Rare stem cells in testis that produce a biomarker protein called PAX7 help give rise to new sperm cells — and may hold a key to restoring fertility, research by scientists at University of Texas (UT) Southwestern Medical Center suggests.
Researchers studying infertility in mouse models found that, unlike similar types of cells that develop into sperm, the stem cells that express PAX7 can survive treatment with toxic drugs and radiation. If the findings hold true in people, they eventually could lead to new strategies to restore or protect fertility in men undergoing cancer treatment.

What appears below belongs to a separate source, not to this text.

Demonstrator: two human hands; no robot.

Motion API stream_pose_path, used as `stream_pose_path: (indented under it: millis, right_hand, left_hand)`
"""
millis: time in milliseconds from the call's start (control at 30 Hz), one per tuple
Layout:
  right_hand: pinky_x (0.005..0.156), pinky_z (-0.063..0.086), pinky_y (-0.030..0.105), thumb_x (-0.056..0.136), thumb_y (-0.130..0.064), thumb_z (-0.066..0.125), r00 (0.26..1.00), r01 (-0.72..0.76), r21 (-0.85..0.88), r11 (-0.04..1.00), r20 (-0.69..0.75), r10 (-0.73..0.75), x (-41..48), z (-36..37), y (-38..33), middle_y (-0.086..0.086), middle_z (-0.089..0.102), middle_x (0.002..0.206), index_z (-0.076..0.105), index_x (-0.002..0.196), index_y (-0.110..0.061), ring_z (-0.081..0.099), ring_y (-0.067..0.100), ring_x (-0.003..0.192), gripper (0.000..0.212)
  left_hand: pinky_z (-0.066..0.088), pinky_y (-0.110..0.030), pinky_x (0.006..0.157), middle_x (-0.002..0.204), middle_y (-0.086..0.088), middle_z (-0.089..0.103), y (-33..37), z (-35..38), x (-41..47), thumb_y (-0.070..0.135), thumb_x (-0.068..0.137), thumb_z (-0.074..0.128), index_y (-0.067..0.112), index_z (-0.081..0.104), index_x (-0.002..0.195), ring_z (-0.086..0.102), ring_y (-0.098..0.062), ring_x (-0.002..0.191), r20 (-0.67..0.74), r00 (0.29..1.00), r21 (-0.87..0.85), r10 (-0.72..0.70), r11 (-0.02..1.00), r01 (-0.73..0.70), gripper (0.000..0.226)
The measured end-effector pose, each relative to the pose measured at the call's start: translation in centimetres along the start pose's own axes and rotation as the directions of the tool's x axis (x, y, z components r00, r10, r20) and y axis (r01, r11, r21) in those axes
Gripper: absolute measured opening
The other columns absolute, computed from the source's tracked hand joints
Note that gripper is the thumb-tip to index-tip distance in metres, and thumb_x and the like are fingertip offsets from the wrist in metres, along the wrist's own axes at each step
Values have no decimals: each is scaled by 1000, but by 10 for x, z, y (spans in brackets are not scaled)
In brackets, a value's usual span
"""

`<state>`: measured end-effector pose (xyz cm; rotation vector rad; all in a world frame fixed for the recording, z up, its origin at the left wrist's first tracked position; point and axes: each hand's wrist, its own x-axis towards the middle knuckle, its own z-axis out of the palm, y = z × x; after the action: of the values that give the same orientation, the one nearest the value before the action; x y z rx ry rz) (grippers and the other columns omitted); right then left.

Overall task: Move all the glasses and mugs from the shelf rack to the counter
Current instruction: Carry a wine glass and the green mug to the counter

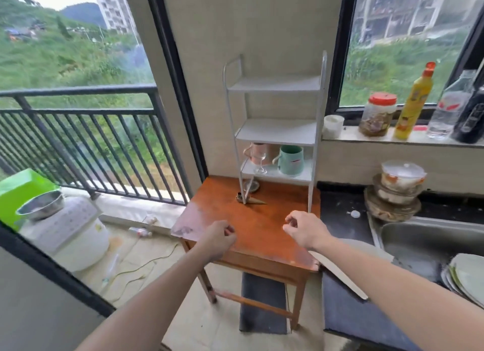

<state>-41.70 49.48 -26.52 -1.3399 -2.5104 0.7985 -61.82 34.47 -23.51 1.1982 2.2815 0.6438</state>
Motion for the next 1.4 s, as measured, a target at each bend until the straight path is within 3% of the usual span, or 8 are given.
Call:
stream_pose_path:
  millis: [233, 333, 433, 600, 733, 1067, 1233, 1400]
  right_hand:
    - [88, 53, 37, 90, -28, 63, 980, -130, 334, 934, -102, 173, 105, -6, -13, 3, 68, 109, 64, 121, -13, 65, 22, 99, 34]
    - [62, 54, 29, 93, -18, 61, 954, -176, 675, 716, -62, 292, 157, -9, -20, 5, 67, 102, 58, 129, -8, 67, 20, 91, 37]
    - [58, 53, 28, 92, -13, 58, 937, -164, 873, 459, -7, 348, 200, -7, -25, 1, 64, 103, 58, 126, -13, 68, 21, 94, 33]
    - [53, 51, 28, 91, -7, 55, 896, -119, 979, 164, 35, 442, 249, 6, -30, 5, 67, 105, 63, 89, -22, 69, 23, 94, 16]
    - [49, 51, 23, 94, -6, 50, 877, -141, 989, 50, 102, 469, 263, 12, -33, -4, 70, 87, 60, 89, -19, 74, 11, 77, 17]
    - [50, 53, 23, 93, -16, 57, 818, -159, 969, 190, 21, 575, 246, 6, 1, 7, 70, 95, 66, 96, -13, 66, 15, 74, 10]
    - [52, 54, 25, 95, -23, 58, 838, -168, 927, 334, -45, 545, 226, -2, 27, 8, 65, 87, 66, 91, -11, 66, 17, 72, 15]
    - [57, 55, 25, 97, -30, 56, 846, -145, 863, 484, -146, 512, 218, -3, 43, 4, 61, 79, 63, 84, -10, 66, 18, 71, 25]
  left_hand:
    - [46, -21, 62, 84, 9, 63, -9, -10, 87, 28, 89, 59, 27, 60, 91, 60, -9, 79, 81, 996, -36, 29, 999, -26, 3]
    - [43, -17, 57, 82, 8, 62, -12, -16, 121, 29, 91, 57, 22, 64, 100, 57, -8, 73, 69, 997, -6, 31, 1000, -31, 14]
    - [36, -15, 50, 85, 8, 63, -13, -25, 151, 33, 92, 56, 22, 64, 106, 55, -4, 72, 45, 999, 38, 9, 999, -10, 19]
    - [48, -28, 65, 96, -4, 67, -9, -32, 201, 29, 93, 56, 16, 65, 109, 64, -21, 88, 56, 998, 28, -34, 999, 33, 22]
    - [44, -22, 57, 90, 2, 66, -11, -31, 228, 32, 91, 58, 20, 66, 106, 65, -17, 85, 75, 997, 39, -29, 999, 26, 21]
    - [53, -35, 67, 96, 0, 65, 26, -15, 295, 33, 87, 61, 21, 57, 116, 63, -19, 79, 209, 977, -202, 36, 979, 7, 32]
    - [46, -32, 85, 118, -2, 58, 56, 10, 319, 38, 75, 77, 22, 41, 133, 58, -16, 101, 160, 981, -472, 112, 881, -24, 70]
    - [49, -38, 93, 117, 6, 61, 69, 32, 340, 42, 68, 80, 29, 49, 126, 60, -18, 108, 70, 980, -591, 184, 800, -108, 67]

“Unfortunately, many cancer treatments negatively impact fertility, and men who receive such treatments are at high risk of losing their fertility. This is of great concern among cancer patients,” said Dr. Diego H. Castrillon (pictured), Associate Professor of Pathology and Director of Investigative Pathology. “The PAX7 stem cells we identified proved highly resistant to cancer treatments, suggesting that they may be the cells responsible for the recovery of fertility following such treatments.”
Infertility, which the Centers for Disease Control estimates affects as many as 4.7 million men in the United States, is a key complication of cancer treatments, such as chemotherapy and radiation therapy.
The new findings provide valuable insight into the process of sperm development. Known as spermatogenesis, sperm development is driven by a population of “immature” stem cells called progenitors in the testes. These cells gradually “mature” into fully differentiated sperm cells. Dr. Castrillon and his team tracked progenitor cells that express the protein PAX7 in mouse testes, and found that these cells gradually give rise to mature sperm.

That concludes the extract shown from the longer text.